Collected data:

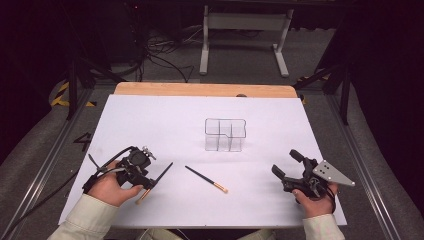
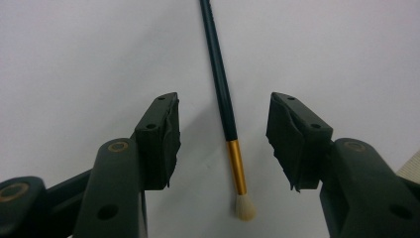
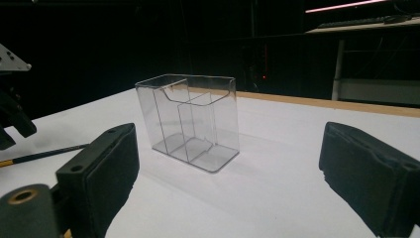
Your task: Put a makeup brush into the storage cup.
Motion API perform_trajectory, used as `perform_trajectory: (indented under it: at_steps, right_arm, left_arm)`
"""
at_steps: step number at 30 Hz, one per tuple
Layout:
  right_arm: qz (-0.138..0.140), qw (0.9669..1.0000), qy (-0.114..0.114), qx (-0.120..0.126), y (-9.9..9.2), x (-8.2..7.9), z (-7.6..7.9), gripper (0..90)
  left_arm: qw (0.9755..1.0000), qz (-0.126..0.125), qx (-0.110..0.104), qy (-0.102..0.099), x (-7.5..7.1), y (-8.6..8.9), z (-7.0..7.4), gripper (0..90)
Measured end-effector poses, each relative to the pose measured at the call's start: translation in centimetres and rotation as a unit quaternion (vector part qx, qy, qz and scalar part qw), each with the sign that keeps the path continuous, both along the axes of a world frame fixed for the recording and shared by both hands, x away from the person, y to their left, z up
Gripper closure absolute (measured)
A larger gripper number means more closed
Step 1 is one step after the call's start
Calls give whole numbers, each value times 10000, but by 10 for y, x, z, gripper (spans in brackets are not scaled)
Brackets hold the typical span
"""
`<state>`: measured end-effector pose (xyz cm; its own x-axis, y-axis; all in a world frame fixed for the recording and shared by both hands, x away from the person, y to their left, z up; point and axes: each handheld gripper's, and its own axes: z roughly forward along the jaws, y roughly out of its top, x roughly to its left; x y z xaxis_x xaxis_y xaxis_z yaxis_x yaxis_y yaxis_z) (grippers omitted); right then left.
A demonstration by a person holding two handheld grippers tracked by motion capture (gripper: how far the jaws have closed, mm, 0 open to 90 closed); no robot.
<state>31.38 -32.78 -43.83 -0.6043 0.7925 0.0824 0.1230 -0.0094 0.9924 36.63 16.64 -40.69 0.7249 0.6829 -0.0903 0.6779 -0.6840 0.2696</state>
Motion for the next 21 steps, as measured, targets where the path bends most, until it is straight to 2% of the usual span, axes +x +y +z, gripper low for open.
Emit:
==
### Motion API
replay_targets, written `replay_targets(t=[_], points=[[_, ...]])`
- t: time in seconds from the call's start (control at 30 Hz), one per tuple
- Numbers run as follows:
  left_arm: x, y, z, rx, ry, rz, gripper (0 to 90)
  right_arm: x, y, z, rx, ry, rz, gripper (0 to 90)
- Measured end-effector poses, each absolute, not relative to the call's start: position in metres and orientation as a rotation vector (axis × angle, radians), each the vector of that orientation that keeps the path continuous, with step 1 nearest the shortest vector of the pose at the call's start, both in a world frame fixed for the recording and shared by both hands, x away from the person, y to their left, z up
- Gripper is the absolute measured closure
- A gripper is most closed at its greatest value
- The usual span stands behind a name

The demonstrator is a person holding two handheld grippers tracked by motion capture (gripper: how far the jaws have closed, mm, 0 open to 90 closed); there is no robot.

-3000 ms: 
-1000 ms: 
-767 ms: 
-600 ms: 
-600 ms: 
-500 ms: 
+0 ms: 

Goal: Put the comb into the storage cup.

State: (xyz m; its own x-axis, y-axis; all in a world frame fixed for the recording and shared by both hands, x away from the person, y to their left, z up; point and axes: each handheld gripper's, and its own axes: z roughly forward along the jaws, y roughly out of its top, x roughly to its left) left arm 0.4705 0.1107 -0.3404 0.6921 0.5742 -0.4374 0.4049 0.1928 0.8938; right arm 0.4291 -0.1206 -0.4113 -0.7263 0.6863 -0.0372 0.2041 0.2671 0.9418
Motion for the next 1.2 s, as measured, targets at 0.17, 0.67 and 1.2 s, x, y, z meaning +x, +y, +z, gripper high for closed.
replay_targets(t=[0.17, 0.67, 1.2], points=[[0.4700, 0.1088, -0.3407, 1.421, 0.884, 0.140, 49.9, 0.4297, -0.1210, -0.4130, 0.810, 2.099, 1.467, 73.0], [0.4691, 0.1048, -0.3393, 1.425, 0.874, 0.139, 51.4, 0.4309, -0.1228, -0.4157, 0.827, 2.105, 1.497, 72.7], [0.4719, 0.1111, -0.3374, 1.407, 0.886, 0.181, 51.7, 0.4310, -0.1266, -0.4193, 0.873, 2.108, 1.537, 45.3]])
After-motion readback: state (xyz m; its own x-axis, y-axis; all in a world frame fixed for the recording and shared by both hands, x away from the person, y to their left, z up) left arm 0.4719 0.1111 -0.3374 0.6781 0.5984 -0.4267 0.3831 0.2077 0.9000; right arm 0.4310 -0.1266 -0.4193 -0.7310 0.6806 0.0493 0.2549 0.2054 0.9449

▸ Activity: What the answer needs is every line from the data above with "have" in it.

▸ Final answer:
A demonstration by a person holding two handheld grippers tracked by motion capture (gripper: how far the jaws have closed, mm, 0 open to 90 closed); no robot.
The demonstrator is a person holding two handheld grippers tracked by motion capture (gripper: how far the jaws have closed, mm, 0 open to 90 closed); there is no robot.

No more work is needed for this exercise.